BaconNo se sabe cuál fue la última imagen de El Prado que vio Bacon, quizá acompañado por el amante español cincuenta años más joven que él al que fue a visitar a Madrid como un patético gesto de alguien que sabía que iba a morir en tierra desolada, lejos de todo y de todos. Quizá quiso reconciliarse o simplemente encontró al amante perfecto, alguien que en cierto modo emergía, ya fuese por cercanía con El Prado o porque se pareciera a alguno de los personajes pintados por Velázquez (y aquí no puedo sino pensar en que su amante se pareciera a Pablillos), de la pintura española. Creo que simplemente Bacon buscaba el amor desesperadamente con ochenta y dos años, viajando a tierra lejana, para poder seguir viviendo, pero las enfermedades le pudieron, y ese cuerpo enfermo que pintó las más increíbles deformidades del rostro, sacando a la luz ese interior violento del ser humano, murió solo. Más que pintura del cuerpo pintura de la carne, fuente de gozos y pasiones. Personajes destrozados por su propia fuerza vital, por una necesidad de vivir que estaba por encima de su propia corporeidad. Pero cuando ese cuerpo desaparece de un día para otro, como sucedió con el cuerpo incinerado de Bacon en Madrid, solo queda el fondo, ese espacio vacío de figuras, lo que está detrás de las cosas y lo que yo creo asusta a Pablillos: la muerte.

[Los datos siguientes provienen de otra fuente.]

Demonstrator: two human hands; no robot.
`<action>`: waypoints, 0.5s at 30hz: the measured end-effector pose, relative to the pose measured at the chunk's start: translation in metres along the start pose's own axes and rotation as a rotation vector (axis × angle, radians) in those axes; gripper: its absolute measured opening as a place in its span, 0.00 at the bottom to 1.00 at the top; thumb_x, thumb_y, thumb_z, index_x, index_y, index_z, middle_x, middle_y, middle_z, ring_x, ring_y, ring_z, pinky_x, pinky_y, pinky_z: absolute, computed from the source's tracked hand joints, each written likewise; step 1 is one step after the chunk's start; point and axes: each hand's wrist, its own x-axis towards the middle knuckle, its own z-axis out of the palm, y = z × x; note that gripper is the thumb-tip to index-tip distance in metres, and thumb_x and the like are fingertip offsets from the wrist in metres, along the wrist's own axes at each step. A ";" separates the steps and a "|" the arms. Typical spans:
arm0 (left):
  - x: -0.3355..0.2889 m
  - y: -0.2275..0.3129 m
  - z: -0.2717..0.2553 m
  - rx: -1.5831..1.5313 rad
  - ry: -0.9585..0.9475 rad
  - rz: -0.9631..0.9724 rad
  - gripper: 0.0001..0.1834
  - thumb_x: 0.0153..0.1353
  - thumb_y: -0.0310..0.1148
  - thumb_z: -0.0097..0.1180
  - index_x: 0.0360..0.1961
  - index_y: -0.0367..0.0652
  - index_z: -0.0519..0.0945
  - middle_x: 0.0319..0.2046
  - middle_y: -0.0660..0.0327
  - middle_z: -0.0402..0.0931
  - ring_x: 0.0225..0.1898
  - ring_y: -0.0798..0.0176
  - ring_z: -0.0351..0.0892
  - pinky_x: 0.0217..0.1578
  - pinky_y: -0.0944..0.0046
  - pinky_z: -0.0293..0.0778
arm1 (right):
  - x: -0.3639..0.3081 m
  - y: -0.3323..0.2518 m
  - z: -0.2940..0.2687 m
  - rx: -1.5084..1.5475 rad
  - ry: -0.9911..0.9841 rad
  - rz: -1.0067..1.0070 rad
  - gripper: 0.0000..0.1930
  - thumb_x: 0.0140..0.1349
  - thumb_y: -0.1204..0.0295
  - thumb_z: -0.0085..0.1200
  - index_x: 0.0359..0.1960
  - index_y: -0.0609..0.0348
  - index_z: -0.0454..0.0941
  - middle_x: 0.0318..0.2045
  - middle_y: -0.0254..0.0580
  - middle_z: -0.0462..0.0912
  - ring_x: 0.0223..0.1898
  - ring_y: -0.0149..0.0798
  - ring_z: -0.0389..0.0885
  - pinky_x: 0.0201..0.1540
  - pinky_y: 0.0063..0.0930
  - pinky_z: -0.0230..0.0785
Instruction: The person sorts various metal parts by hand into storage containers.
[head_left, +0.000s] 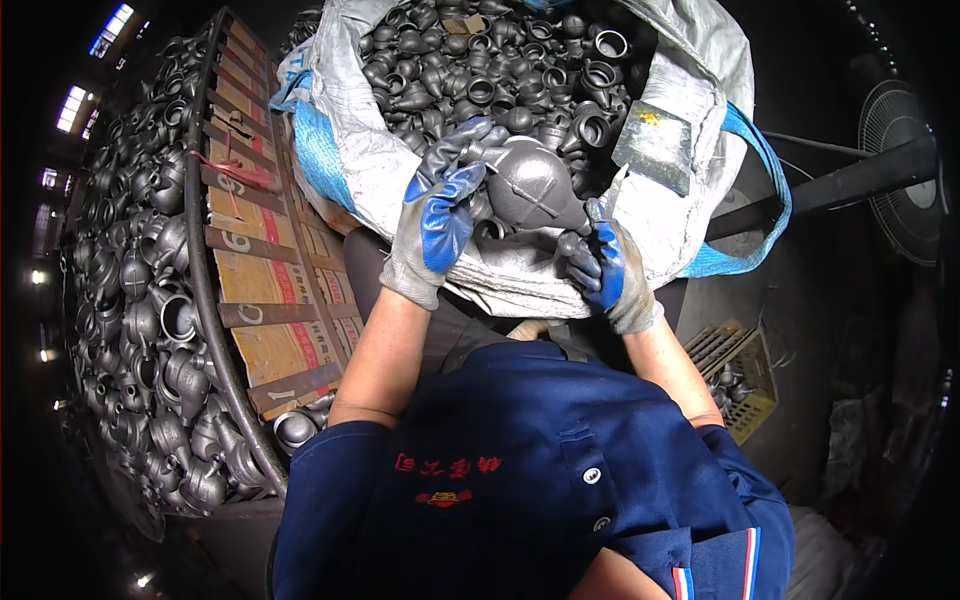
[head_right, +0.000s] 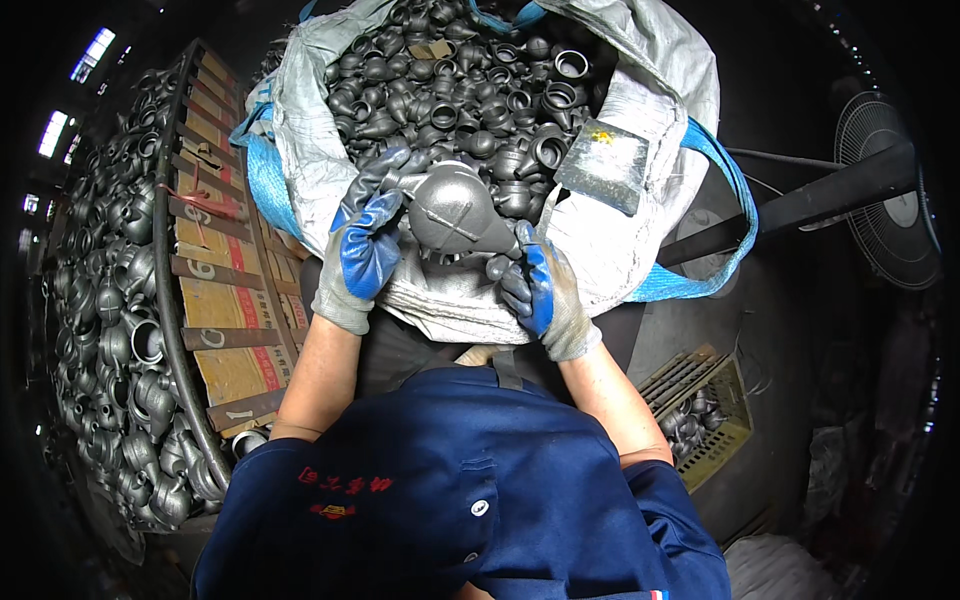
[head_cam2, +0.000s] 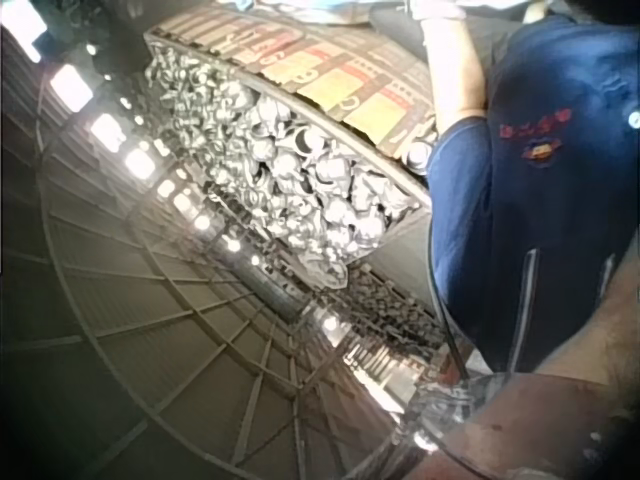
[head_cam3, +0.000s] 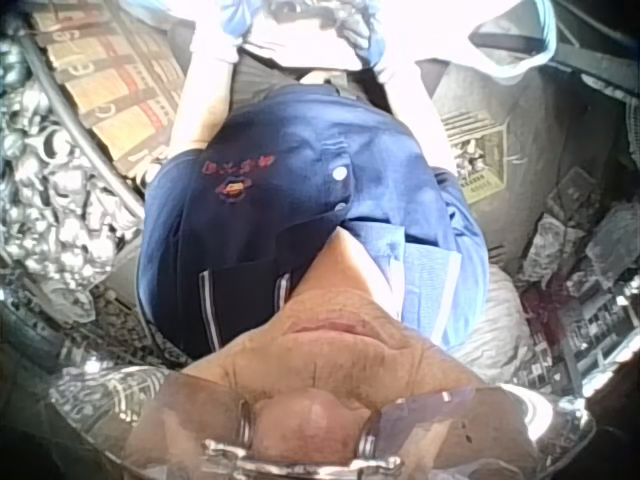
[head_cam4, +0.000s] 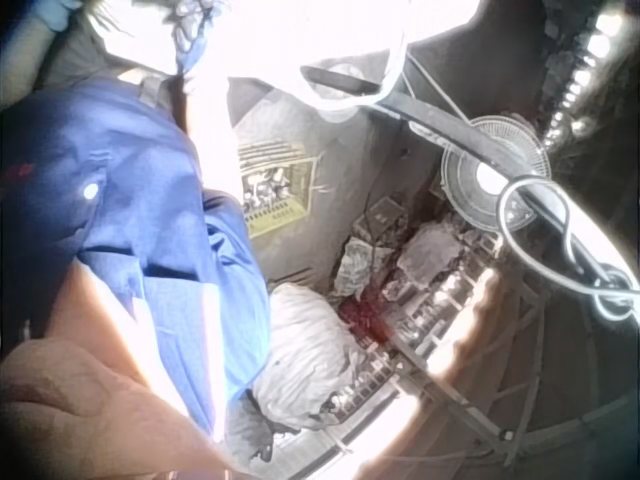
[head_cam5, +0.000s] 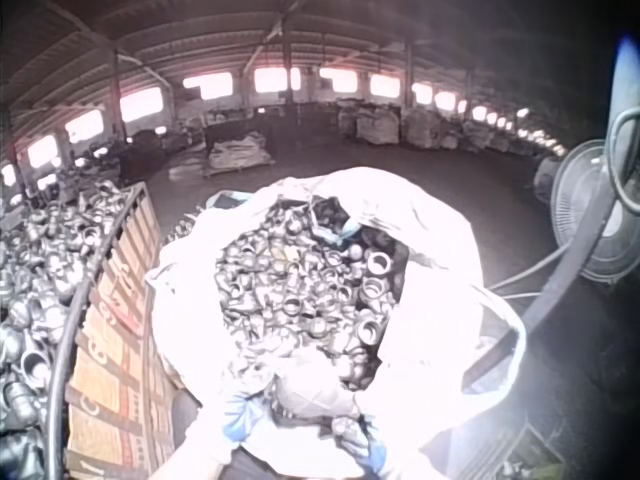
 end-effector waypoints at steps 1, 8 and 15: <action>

La historia de Bacon es una historia triste. ¿De qué hablaría con su amante esos últimos días? ¿Qué pensamientos recorrerían su cabeza la noche que pasó en el hospital? ¿A quién recordaría exactamente? Rodeado por dos monjas, fuera de su contexto, cerró los ojos. No sabemos si su amante le acompañó, le tomó de la mano y le dijo que le querría para siempre. Tampoco sabemos quién esparció o enterró sus cenizas. Nada sé acerca de la forma de esa urna de cenizas, si era de color dorado, plata o era de madera bañada en barniz. Nadie sabe si esas cenizas volaron por la calles de Madrid chocando contra los cuerpos de los transeúntes, pigmentando esas figuras con ese gris nefasto, entrando en las tiendas de todo a cien. Nada se sabe sobre su amor, sobre esa pasión que le hizo coger un avión que su médico le recomendó no tomar, a pesar de que el aire seco de la sierra madrileña le venía muy bien a su asma. Nada se sabe sobre si estaba desesperado, dolido, contento, buscaba la reconciliación, o solo quería admirar un cuerpo cincuenta años más joven que él. Nada sobre Bacon el 20 de abril a las 8.30 de la mañana.